Qui descriviamo un metodo per la generazione, la coltivazione e la valutazione istopatologica delle OTSC del PDAC e delle sue metastasi. Il problema chiave per questa tecnica è quello di tagliare il tessuto fresco senza alcuna procedura di congelamento e la coltivazione in un'interfaccia aria-liquido. Una limitazione di questo metodo è che il tessuto fresco, non fissato e non congelato non può essere valutato per il suo contenuto di cellule tumorali prima della coltivazione. Come esemplificato nei nostri risultati, le OTSC possono rivelarsi costituite da componenti tissutali diverse da quelle attese da sezioni rapide di altri campioni dello stesso tumore. La valutazione istopatologica delle OTSC dopo la coltura è fondamentale per la valutazione dei dati delle singole colture di fette. Il saggio di vitalità descritto consente solo una valutazione generale della vitalità globale di ciascun OTSC. In generale, il metodo descritto può essere implementato in qualsiasi laboratorio dotato di un'unità di vibratomo e coltura tissutale. Grazie alla semplicità di questa tecnica, può essere facilmente modificata verso vari tumori e domande di ricerca.
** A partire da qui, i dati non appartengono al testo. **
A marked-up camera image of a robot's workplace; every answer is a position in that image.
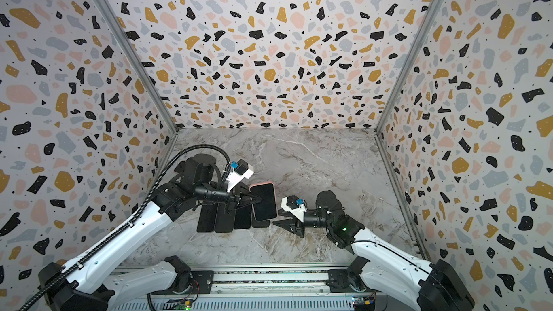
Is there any black phone case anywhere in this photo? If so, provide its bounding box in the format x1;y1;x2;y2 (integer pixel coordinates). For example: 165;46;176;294
251;217;271;228
214;204;236;233

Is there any purple phone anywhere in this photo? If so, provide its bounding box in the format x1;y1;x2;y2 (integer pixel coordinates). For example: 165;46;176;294
197;205;217;233

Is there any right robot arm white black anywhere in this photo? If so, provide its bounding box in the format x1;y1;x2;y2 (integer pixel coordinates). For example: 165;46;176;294
275;191;475;310

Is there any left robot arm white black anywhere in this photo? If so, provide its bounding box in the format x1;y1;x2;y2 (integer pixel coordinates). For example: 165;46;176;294
38;154;261;310

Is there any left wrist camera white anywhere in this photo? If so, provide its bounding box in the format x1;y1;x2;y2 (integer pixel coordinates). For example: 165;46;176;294
223;159;253;192

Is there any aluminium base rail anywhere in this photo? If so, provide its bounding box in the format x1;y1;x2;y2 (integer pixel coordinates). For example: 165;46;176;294
84;263;454;311

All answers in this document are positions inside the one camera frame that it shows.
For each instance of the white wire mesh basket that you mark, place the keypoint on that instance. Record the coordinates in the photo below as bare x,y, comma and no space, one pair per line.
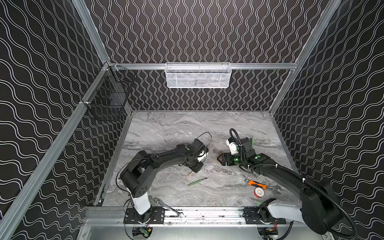
194,75

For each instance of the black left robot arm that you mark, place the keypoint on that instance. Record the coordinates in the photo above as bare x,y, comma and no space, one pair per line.
138,175

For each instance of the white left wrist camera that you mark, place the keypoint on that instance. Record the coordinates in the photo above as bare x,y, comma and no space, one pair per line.
202,156

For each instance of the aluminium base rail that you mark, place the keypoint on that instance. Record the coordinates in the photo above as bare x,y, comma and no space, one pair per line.
181,217

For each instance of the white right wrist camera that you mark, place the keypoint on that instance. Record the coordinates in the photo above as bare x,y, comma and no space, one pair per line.
233,145

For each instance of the aluminium corner frame post left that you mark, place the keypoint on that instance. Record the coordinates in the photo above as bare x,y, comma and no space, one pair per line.
91,29

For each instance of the aluminium corner frame post right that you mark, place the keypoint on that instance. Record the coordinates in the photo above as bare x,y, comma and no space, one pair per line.
314,37

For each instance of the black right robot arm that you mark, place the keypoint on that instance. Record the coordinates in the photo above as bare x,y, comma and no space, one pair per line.
319,209

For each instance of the silver wrench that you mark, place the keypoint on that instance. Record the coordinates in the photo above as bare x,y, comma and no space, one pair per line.
162,204

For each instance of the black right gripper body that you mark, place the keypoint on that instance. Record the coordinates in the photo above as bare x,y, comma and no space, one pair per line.
227,158

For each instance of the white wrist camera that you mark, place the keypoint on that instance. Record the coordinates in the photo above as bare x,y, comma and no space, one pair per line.
233,145
202,156

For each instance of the black wire basket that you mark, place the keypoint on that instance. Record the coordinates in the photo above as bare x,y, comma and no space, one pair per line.
109,102

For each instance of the red white tape roll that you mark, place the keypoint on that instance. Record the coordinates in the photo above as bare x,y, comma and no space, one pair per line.
259,192

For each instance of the aluminium corner frame post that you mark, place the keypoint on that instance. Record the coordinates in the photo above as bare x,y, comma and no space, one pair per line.
314,37
91,29

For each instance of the orange handled utility knife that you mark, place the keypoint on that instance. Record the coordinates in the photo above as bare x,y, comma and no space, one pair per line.
256,184

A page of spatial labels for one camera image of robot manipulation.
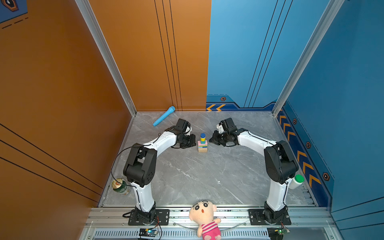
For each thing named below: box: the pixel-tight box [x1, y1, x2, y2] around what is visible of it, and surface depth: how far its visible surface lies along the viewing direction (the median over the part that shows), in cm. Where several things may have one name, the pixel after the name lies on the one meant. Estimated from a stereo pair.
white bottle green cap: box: [289, 174, 305, 190], surface depth 78 cm
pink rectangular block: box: [197, 140, 208, 146], surface depth 95 cm
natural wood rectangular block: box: [198, 148, 208, 153], surface depth 98 cm
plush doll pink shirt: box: [189, 200, 222, 240], surface depth 69 cm
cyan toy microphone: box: [152, 106, 176, 127], surface depth 118 cm
Sono state sviluppate diverse metodologie per la coltura di tessuto tumorale umano ex vivo, ad esempio linee cellulari primarie, organoidi derivati da pazienti e xenotrapianti. Tuttavia, il loro uso per lo sviluppo di farmaci e l'identificazione di biomarcatori predittivi rimane limitato principalmente a causa della perdita del contesto tissutale, cioè dell'interazione tra stroma e cellule tumorali².

Sebbene il metodo presentato per l'insediamento di colture di fette organotipiche preservi l'architettura del tessuto multicellulare, è necessario considerare diverse limitazioni. In primo luogo, è necessario prendere in considerazione un notevole grado di eterogeneità (intra)tumorale. OTSC distinti derivati da una singola biopsia tumorale potrebbero mostrare variazioni considerevoli nelle loro proporzioni di cellule tumorali e stromali. Oltre alla qualità complessiva del tessuto, questo potrebbe essere uno dei motivi della diversa vitalità della fetta durante la coltura. In secondo luogo, il terreno per condizioni di coltura ottimali può variare a seconda del tessuto e del paziente. Sono stati confrontati due distinti terreni di coltura tissutale: il primo basato su DMEM/F12 (terreno A) e il secondo basato su RPMI (terreno B). Ogni campione di tumori primari o le sue metastasi potrebbero richiedere modifiche. In terzo luogo, la necrosi tumorale potrebbe verificarsi già in situ¹⁶ e non è necessariamente dovuta a condizioni di coltura insufficienti degli OTSC. Deve essere preso in considerazione il confronto con l'istopatologia del tumore primitivo.

La definizione di OTSC come descritto in questo protocollo offre l'opportunità di testare la risposta al trattamento prontamente dopo l'intervento chirurgico in un sistema modello ex vivo che preserva il microambiente tumorale. In prospettiva, le OTSC faciliteranno lo sviluppo di strategie terapeutiche individuali per personalizzare il trattamento della malattia metastatica.

Gli autori non hanno rivelato potenziali conflitti di interesse.

R. Braun è stato supportato dalla Clinician Scientist School Lübeck (DFG #413535489) e dal Junior Funding Program dell'Università di Lubecca.